ASSIGNED TASK: Every record below should appear in your answer, copied exactly.
▼
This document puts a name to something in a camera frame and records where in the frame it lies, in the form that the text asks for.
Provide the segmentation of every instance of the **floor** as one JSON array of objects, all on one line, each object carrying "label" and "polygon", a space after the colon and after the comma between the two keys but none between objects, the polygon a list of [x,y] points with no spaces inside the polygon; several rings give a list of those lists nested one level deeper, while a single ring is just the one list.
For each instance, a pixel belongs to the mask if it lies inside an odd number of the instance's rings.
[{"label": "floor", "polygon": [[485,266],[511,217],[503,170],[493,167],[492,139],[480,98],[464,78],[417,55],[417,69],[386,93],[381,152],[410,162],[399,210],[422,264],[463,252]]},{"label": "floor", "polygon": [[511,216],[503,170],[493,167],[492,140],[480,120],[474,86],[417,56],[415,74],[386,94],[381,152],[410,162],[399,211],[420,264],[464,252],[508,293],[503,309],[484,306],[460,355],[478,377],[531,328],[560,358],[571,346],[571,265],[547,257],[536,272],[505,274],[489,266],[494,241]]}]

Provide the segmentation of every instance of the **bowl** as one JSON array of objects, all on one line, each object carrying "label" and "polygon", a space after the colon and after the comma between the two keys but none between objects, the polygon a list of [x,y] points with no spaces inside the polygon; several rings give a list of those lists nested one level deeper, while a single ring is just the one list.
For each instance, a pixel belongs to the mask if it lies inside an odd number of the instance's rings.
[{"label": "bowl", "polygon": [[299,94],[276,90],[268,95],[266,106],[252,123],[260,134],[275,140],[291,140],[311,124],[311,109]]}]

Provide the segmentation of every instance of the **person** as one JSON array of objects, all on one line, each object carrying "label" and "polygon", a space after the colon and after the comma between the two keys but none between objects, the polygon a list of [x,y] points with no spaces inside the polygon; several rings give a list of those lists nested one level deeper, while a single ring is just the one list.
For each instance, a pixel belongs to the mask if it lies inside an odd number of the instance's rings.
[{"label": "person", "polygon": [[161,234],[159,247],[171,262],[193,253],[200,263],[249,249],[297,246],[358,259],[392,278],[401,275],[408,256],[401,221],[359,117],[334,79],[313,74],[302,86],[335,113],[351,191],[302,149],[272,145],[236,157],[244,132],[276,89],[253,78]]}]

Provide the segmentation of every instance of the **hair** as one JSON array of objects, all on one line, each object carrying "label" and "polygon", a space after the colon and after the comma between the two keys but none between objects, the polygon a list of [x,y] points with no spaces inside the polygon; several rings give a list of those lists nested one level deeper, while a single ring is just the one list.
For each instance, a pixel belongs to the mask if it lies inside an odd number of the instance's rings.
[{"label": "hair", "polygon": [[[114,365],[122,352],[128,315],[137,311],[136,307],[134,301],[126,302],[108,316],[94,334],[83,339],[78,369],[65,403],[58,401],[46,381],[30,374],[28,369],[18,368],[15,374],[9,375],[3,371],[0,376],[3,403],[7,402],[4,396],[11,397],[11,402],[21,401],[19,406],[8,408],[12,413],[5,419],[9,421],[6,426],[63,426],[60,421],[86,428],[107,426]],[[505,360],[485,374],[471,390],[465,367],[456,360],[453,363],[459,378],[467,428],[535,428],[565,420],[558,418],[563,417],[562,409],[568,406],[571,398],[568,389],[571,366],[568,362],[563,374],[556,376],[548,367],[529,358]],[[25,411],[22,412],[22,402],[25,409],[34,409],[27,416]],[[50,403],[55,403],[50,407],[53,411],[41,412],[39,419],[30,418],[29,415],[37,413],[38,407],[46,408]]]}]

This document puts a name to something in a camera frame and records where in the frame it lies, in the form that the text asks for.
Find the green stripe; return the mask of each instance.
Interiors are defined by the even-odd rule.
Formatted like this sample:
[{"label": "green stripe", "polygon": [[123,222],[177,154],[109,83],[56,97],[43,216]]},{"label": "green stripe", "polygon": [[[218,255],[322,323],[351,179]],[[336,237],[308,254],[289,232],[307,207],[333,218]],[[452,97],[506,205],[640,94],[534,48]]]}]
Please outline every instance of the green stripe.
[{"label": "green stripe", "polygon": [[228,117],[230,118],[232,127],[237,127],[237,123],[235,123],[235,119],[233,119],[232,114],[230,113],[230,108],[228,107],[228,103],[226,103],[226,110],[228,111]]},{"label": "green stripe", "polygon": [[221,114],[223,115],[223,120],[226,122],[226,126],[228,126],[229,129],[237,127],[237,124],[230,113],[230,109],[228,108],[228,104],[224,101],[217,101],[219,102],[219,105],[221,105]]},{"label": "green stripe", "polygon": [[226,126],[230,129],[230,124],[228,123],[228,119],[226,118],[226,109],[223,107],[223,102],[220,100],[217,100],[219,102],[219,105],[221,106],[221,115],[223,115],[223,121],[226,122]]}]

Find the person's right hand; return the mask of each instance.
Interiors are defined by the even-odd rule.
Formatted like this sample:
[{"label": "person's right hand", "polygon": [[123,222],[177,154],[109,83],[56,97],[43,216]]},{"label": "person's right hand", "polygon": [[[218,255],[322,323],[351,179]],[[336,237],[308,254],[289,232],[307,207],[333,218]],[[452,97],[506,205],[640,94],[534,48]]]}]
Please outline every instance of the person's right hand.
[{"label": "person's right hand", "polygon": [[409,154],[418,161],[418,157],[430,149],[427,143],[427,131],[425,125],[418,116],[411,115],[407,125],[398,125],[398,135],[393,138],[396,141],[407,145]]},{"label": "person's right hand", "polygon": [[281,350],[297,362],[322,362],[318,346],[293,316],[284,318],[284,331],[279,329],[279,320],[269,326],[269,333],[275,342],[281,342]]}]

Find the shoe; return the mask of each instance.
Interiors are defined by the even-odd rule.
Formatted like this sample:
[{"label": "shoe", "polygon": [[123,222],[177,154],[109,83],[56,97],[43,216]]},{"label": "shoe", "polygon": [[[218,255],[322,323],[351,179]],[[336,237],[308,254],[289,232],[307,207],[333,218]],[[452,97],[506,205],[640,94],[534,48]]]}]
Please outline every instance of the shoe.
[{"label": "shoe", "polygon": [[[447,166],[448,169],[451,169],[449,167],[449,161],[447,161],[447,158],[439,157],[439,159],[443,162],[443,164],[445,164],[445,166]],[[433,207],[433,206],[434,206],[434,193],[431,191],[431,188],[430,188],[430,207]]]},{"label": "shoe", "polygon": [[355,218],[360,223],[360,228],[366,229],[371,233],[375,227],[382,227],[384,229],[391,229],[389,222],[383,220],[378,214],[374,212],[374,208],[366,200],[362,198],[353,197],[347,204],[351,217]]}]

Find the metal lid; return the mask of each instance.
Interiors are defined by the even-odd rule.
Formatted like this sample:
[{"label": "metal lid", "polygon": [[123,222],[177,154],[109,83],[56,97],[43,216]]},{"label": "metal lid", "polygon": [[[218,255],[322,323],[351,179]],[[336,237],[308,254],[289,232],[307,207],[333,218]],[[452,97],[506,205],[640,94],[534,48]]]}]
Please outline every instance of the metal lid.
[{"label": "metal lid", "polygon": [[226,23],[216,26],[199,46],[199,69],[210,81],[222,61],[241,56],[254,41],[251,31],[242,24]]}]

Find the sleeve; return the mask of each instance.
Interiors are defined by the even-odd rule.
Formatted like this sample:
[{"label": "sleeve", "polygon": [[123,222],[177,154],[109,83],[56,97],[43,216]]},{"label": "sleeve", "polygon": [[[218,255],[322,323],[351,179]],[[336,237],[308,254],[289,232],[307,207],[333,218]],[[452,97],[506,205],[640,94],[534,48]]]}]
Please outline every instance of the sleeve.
▲
TASK OUTPUT:
This document puts a name to something in a camera frame and records where in the frame it lies, in the form that the text asks for.
Provide the segmentation of every instance of the **floor** as one JSON array of objects, all on one line, each object carrying "label" and "polygon", a space after the colon and after the comma between the two keys but none between objects, the polygon a list of [x,y] points with no spaces inside the polygon; several rings give a list of those lists nested one level deeper, while a single ring is just the one list.
For each instance, a pixel belongs to the mask if it lies inside an odd number of the instance's rings.
[{"label": "floor", "polygon": [[485,266],[511,217],[503,170],[493,167],[492,139],[480,98],[464,78],[417,55],[417,69],[386,93],[381,152],[410,162],[399,210],[422,264],[463,252]]},{"label": "floor", "polygon": [[511,216],[503,170],[493,167],[492,140],[480,120],[474,86],[417,56],[415,74],[386,94],[381,152],[410,162],[399,211],[420,264],[464,252],[508,293],[503,309],[484,306],[460,355],[478,377],[531,328],[560,358],[571,346],[571,265],[547,257],[536,272],[505,274],[489,266],[494,241]]}]

Provide the segmentation of every instance of the **bowl** as one JSON array of objects, all on one line, each object carrying "label" and "polygon", a space after the colon and after the comma between the two keys but none between objects, the polygon a list of [x,y] points with no spaces inside the polygon; several rings give a list of those lists nested one level deeper, while a single ring is just the one list.
For each instance, a pixel belongs to the mask if it lies inside an odd number of the instance's rings.
[{"label": "bowl", "polygon": [[299,94],[276,90],[268,95],[266,106],[252,123],[260,134],[275,140],[291,140],[311,124],[311,109]]}]

Provide the segmentation of every instance of the **person** as one JSON array of objects, all on one line, each object carrying "label" and "polygon", a space after the colon and after the comma between the two keys but none between objects, the polygon a list of [x,y] points with no spaces inside the polygon; several rings give a list of those lists nested one level deeper, while a single ring is just the one list.
For each instance, a pixel belongs to the mask if it lies inside an odd number of the instance's rings.
[{"label": "person", "polygon": [[161,234],[159,247],[171,262],[193,253],[200,263],[249,249],[297,246],[358,259],[392,278],[401,275],[408,256],[401,221],[359,117],[334,79],[313,74],[302,86],[335,113],[351,191],[302,149],[272,145],[236,157],[244,132],[276,89],[253,78]]}]

Provide the segmentation of every instance of the **hair** as one JSON array of objects, all on one line, each object carrying "label" and "polygon", a space after the colon and after the comma between the two keys but none between objects, the polygon a list of [x,y] points with no spaces inside the polygon; several rings give a list of those lists nested one level deeper, while a single ring is just the one list.
For each instance, a pixel belongs to the mask if it lies inside an odd number of the instance's rings.
[{"label": "hair", "polygon": [[[114,365],[122,352],[128,315],[137,311],[136,307],[134,301],[126,302],[108,316],[94,334],[83,339],[78,369],[65,403],[58,401],[46,381],[30,374],[28,369],[18,368],[15,374],[9,375],[3,371],[0,376],[3,403],[7,402],[4,396],[11,397],[11,402],[21,401],[19,406],[8,408],[12,413],[5,419],[9,421],[6,426],[63,426],[60,421],[86,428],[107,426]],[[505,360],[485,374],[471,390],[465,367],[456,360],[453,363],[459,378],[467,428],[535,428],[565,420],[558,418],[563,417],[562,409],[568,406],[571,398],[568,389],[571,366],[568,362],[563,374],[556,376],[548,367],[529,358]],[[25,411],[22,412],[22,402],[25,409],[34,409],[27,416]],[[50,403],[55,403],[50,407],[53,411],[41,412],[39,419],[30,418],[29,415],[37,413],[38,407],[46,408]]]}]

This document puts a name to something in a camera frame and records where in the frame it lies, in the form that the text asks for.
Find the green stripe; return the mask of each instance.
Interiors are defined by the even-odd rule.
Formatted like this sample:
[{"label": "green stripe", "polygon": [[123,222],[177,154],[109,83],[56,97],[43,216]]},{"label": "green stripe", "polygon": [[[218,255],[322,323],[351,179]],[[336,237],[308,254],[289,232],[307,207],[333,218]],[[452,97],[506,205],[640,94],[534,48]]]}]
Please outline every instance of the green stripe.
[{"label": "green stripe", "polygon": [[228,117],[230,118],[232,127],[237,127],[237,123],[235,123],[235,119],[233,119],[232,114],[230,113],[230,108],[228,107],[228,103],[226,103],[226,110],[228,111]]},{"label": "green stripe", "polygon": [[221,114],[223,115],[223,120],[226,122],[226,126],[228,126],[229,129],[237,127],[237,124],[230,113],[230,109],[228,108],[228,104],[224,101],[217,101],[219,102],[219,105],[221,105]]},{"label": "green stripe", "polygon": [[226,126],[230,129],[230,124],[228,123],[228,119],[226,118],[226,109],[223,107],[223,102],[220,100],[217,100],[219,102],[219,105],[221,106],[221,115],[223,115],[223,121],[226,122]]}]

Find the person's right hand; return the mask of each instance.
Interiors are defined by the even-odd rule.
Formatted like this sample:
[{"label": "person's right hand", "polygon": [[123,222],[177,154],[109,83],[56,97],[43,216]]},{"label": "person's right hand", "polygon": [[[218,255],[322,323],[351,179]],[[336,237],[308,254],[289,232],[307,207],[333,218]],[[452,97],[506,205],[640,94],[534,48]]]}]
Please outline every instance of the person's right hand.
[{"label": "person's right hand", "polygon": [[409,154],[418,161],[418,157],[430,149],[427,143],[427,131],[425,125],[418,116],[411,115],[407,125],[398,125],[398,135],[393,138],[396,141],[407,145]]},{"label": "person's right hand", "polygon": [[281,350],[297,362],[322,362],[318,346],[293,316],[284,318],[284,331],[279,329],[279,320],[269,326],[269,333],[275,342],[281,342]]}]

Find the shoe; return the mask of each instance.
Interiors are defined by the even-odd rule.
Formatted like this sample:
[{"label": "shoe", "polygon": [[123,222],[177,154],[109,83],[56,97],[43,216]]},{"label": "shoe", "polygon": [[[218,255],[322,323],[351,179]],[[336,237],[308,254],[289,232],[307,207],[333,218]],[[452,97],[506,205],[640,94],[534,48]]]}]
Please outline every instance of the shoe.
[{"label": "shoe", "polygon": [[[447,166],[448,169],[451,169],[449,167],[449,161],[447,161],[447,158],[439,157],[439,159],[443,162],[443,164],[445,164],[445,166]],[[433,207],[433,206],[434,206],[434,193],[431,191],[431,188],[430,188],[430,207]]]},{"label": "shoe", "polygon": [[355,218],[360,223],[360,228],[366,229],[371,233],[375,227],[382,227],[384,229],[391,229],[389,222],[383,220],[378,214],[374,212],[374,208],[366,200],[362,198],[353,197],[347,204],[351,217]]}]

Find the metal lid; return the mask of each instance.
Interiors are defined by the even-odd rule.
Formatted like this sample:
[{"label": "metal lid", "polygon": [[123,222],[177,154],[109,83],[56,97],[43,216]]},{"label": "metal lid", "polygon": [[[218,255],[322,323],[351,179]],[[336,237],[308,254],[289,232],[307,207],[333,218]],[[452,97],[506,205],[640,94],[534,48]]]}]
Please outline every instance of the metal lid.
[{"label": "metal lid", "polygon": [[226,23],[216,26],[199,46],[199,69],[210,81],[222,61],[241,56],[254,41],[251,31],[242,24]]}]

Find the sleeve; return the mask of each instance.
Interiors are defined by the even-odd rule.
Formatted like this sample:
[{"label": "sleeve", "polygon": [[123,222],[177,154],[109,83],[56,97],[43,216]]},{"label": "sleeve", "polygon": [[[218,255],[322,323],[351,179]],[[336,237],[308,254],[289,232],[307,207],[333,218]],[[452,97],[506,205],[640,94],[534,48]]]}]
Please outline every instance of the sleeve.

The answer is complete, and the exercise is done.